Пороки развития костей голени

19 Марта в 12:46 1769 0


Частота пороков развития костей голени, по данным различных авторов [Меженина Е. П., Каримова Л.Ф., 1981], колеблется от 1,7 до 12,5% от всех пороков развития опорно-двигательного аппарата. К этим деформациям относят недоразвитие или отсутствие большеберцовой или малоберцовой кости, врожденные ложные суставы, врожденные ампутации голени. Обычно при таких деформациях конечность неопороспособна.

Деформация, связанная с отсутствием малоберцовой кости, сопровождается укорочением голени и выраженным вывихом стопы. Поэтому оперативное лечение разделяется на несколько этапов. 1-й этап преследует выведение стопы в правильное положение. На 2-м этапе проводят удлинение голени и добиваются стабилизации голеностопного сустава.

1-й этап операции проводят в 5-месячном возрасте, и он включает вмешательства на мягких тканях без применения кожной пластики. Этой операцией исправляют деформацию стопы и устраняют вывих или подвывих ее. При оперативном вмешательстве удлиняют мышцы на задней и наружной поверхности голени, иссекают фиброзно-хрящевой тяж и рассекают капсулу голеностопного и подтаранного суставов. Нижний конец малоберцовой кости вправляют в углубление, созданное на верхней поверхности таранной кости, затем вправляют стопу.

У детей старше 4 лет деформация, связанная с пороком развития малоберцовой кости, усугубляется искривлением большеберцовой кости, вывихом стопы кзади и смещением ее в проксимальном направлении. В этих случаях на 1-м этапе операции проводят удлинение ахиллова сухожилия, сухожилий малоберцовых мышц, иссечение фиброзного тяжа, корригирующую остеотомию большеберцовой кости, вправление стопы. После этого приступают ко 2-му этапу операции.

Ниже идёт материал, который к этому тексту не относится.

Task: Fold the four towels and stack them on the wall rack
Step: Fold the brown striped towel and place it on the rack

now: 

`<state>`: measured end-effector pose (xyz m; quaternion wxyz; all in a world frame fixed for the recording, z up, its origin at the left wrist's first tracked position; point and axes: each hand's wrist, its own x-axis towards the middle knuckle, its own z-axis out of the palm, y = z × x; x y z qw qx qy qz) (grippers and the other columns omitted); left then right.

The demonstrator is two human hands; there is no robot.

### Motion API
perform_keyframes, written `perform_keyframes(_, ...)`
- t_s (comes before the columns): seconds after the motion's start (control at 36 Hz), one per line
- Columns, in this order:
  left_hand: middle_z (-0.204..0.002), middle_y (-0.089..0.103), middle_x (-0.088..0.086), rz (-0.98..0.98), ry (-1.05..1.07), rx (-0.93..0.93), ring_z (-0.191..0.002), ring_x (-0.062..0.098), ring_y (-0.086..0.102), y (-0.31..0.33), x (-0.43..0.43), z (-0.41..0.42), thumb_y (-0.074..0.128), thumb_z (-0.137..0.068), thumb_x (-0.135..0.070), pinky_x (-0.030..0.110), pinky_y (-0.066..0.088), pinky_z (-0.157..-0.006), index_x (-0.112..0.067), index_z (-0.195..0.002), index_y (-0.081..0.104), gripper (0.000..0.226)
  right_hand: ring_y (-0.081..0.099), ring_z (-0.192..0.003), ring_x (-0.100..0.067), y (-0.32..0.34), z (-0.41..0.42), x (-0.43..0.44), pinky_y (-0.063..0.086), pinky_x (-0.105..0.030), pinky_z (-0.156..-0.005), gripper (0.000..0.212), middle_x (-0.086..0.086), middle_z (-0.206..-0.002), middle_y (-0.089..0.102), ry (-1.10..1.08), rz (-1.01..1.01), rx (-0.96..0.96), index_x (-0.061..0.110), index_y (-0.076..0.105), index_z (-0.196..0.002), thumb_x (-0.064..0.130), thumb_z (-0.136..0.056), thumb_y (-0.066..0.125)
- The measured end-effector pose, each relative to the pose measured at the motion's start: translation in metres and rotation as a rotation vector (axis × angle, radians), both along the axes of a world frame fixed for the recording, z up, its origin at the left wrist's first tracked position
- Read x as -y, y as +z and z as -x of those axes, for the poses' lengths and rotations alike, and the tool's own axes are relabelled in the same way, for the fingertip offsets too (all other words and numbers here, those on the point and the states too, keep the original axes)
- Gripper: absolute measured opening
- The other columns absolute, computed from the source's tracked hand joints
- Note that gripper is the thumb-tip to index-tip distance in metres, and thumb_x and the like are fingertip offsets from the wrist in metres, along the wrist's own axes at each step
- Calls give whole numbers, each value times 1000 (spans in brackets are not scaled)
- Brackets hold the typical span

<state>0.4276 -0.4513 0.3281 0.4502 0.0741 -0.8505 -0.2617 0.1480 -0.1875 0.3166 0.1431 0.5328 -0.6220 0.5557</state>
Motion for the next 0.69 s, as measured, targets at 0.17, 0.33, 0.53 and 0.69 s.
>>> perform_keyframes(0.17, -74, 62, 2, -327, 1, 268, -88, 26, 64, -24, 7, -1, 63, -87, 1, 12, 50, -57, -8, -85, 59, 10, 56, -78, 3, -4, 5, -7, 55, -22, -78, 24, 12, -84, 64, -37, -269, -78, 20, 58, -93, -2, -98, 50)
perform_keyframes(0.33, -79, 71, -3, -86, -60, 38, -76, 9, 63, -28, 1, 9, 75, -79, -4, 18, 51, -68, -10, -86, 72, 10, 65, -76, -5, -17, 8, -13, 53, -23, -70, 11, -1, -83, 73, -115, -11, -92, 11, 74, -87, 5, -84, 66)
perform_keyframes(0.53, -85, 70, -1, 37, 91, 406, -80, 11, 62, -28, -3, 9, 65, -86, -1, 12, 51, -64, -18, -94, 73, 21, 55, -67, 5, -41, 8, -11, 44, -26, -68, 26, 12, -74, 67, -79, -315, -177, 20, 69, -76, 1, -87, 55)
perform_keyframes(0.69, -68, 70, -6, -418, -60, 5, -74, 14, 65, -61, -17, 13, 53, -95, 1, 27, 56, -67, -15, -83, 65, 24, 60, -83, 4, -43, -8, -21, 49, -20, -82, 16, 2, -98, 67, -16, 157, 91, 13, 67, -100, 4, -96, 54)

2-й этап операции заключается в удлинении голени или за счет дистракционного эпифизеолиза, или остеотомии и последующей дистракции. Дистракционный эпифизеолиз [Каримова Л. Ф., 1979] является при данной патологии наиболее перспективным методом. Он осуществляется в 1 или 2 этапа за счет одной или же попеременно двух зон роста. Следует учитывать, что дистракционный эпифизеолиз независимо от величины удлинения и возраста ребенка отражается на состоянии зоны роста, вызывая временное, а в ряде случаев и необратимое, угнетение и замедление темпов роста конечности. Наиболее благоприятным возрастом для эпифизеолиза следует считать возраст 12 — 14 лет. У детей этого возраста замедление функции зон роста не сказывается на дальнейшем росте костей. Аппарат комплектуется из 4 колец, 2 из которых предназначены непосредственно для удлинения кости: одно для стабилизации коленного сустава накладывают на бедро и 2-е на стопу для стабилизации голеностопного сустава. Дистракция после остеотомии большеберцовой кости с применением деминерализованных трансплантатов осуществляется теми же темпами. Стабилизация в аппарате как при эпифизеолизе, так и после остеотомии продолжается до образования первичной кости (3-я фаза формирования регенерата, по В. И. Садофьевой). При этом отмечено, что период стабилизации в аппарате после остеотомии с перекрытием регенерата деминерализованными трансплантатами происходит в более короткие сроки, чем при эпифизеолизе (в 3—4 раза быстрее).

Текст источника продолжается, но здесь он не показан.